## PROBLEM DETAILS
The range to reproduce runs from the line containing "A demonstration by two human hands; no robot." through the last line of the listing below; give exactly those lines and no others.

## GIVEN MATERIAL
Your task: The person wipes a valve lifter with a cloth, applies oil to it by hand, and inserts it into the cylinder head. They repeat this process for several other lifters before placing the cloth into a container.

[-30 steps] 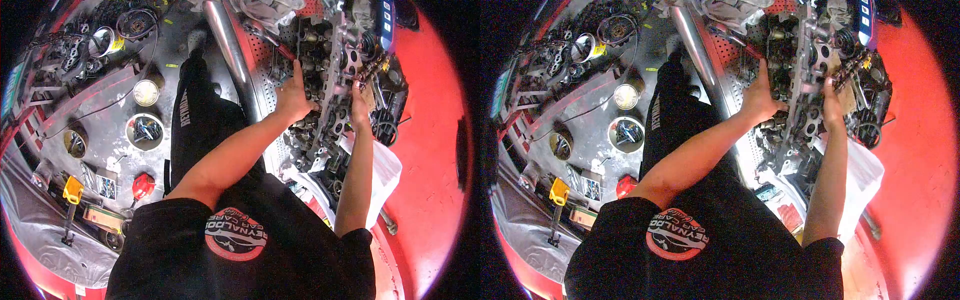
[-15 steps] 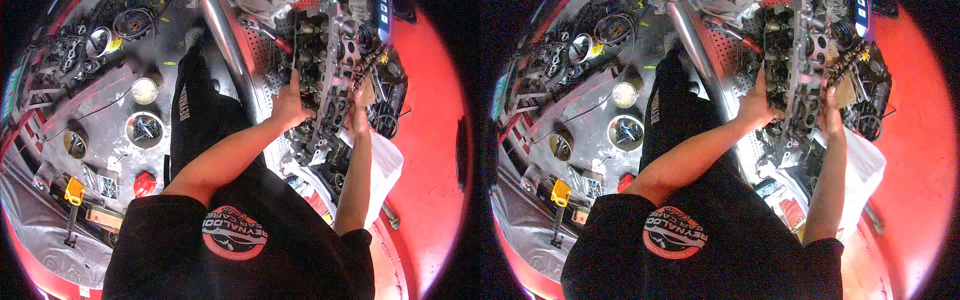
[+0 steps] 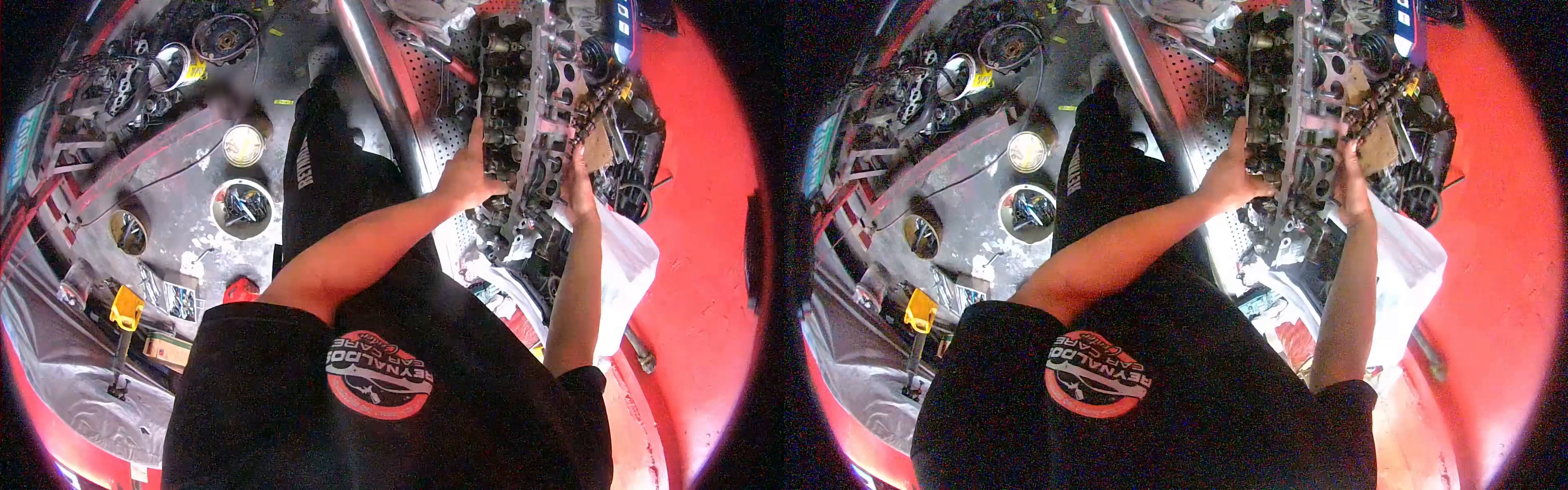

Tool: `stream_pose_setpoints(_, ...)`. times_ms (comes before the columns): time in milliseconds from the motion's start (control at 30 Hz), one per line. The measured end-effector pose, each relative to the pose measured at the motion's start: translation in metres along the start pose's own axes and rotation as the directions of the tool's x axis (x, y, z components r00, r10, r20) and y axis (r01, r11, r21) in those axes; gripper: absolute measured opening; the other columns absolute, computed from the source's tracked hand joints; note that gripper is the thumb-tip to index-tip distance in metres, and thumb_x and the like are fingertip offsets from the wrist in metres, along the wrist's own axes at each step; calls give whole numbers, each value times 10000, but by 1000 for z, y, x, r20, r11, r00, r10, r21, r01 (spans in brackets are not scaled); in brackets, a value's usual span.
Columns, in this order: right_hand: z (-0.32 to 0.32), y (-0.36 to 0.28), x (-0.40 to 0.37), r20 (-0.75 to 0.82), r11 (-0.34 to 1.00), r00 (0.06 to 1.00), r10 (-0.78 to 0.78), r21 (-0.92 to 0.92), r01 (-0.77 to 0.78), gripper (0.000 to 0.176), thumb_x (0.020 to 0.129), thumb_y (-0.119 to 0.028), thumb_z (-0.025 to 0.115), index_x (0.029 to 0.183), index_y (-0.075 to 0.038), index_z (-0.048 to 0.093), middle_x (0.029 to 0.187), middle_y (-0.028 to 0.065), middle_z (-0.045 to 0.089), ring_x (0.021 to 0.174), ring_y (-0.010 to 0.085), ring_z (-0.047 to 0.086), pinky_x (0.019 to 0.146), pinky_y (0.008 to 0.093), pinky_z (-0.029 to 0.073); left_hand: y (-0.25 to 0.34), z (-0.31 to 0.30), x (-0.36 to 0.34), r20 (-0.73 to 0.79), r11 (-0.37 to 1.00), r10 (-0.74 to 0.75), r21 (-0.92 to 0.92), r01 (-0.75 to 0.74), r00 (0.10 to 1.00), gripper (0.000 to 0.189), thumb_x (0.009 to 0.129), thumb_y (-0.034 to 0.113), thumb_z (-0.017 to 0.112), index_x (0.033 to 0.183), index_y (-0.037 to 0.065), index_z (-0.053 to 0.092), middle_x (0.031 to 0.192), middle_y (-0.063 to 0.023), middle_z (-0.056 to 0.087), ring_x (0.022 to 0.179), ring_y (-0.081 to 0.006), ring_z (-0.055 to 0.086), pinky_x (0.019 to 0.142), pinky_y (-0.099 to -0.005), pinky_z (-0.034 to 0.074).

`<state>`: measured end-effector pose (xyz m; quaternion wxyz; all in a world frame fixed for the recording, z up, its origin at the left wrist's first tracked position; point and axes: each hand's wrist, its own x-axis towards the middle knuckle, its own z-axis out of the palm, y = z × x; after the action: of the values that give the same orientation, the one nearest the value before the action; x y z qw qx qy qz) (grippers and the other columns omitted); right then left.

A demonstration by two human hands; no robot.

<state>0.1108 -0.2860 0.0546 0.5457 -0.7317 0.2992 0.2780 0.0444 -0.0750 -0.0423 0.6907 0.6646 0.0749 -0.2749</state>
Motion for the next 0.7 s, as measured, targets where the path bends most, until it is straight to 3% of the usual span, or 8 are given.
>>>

## ANSWER FOR THE TASK
A demonstration by two human hands; no robot.

<state>0.1108 -0.2860 0.0546 0.5457 -0.7317 0.2992 0.2780 0.0444 -0.0750 -0.0423 0.6907 0.6646 0.0749 -0.2749</state>
Motion for the next 0.7 s, as measured, targets where the path bends most, until it is straight to 3% of the usual span, or 8 are given.
>>>

Now the exercise is finished.